As the Queen Mary turns 80 years old today, we take a closer look at the ship that's been a Long Beach landmark for decades. The Queen Mary has been a cruise ship, a World War II troop ship and a Southern California hotel. Here she is being launched on Scotland's River Clyde in 1934.
A few ship stats: The Queen Mary is 1,019.5 feet long and weighs 81,237 gross tons. It has a cruising speed of 28.5 knots (about 33 mph). The ship has three smokestacks. (By comparison, the Titanic was 882.9 feet long, 46,329 gross tons, cruised at 21 knots [24 mph] and had four smokestacks -- but one was a fake, giving the illusion of a more powerful ship.)
The Queen Mary's maiden voyage was May 27, 1936. Then as well as in postwar years she was a favorite among British royalty and Hollywood celebrities.

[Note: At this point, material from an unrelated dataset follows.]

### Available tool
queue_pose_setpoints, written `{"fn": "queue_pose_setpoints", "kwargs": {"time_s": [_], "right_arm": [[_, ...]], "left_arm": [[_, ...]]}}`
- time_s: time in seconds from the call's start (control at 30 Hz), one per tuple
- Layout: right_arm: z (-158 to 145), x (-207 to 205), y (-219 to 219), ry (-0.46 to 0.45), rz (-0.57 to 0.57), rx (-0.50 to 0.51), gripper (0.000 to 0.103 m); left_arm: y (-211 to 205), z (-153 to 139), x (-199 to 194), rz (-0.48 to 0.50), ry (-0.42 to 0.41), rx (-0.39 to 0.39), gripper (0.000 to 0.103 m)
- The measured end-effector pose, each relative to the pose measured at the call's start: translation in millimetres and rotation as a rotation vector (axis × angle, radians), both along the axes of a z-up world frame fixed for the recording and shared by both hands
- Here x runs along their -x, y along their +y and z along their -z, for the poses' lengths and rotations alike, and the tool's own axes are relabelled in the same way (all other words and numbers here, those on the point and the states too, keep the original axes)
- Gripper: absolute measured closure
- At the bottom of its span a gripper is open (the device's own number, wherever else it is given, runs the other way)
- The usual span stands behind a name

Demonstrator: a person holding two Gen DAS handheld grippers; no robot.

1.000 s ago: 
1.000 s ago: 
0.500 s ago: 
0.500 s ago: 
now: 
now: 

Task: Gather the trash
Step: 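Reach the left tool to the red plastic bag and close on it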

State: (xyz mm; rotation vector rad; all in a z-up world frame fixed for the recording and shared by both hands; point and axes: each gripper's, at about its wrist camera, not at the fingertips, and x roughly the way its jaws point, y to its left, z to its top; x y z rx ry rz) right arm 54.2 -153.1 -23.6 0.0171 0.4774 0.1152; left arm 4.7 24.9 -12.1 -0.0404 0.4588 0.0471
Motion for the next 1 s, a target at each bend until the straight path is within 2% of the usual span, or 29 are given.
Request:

The ship regularly won speed records among passenger liners crossing the Atlantic (that lightning-fast 33 mph). But her speed and size made her desirable for war service. During those years of transporting Allied soldiers, she was known as the "Grey Ghost."
June Allen, a war bride, came to America on the Queen Mary. She remembers her experience in the video below. "I didn't know what to expect. I'd never been on a ship before. When I first saw the Queen Mary, it was so massive. The Queen Mary was so famous in England. ... It was as famous as the queen and king!"
After the war, the Queen Mary was again a top ocean liner. But by the 1960s, more people were flying than sailing across the Atlantic, and the Queen Mary was aging. In 1967, she retired to Long Beach, becoming a hotel and venue for events.
On Dec. 9, 1967, the ship arrived in Long Beach. She had a grand welcome, as seen below, with a fleet of small craft as well as a hovering helicopter.
Admission to the Long Beach landmark is free for Friday's 80th birthday celebration.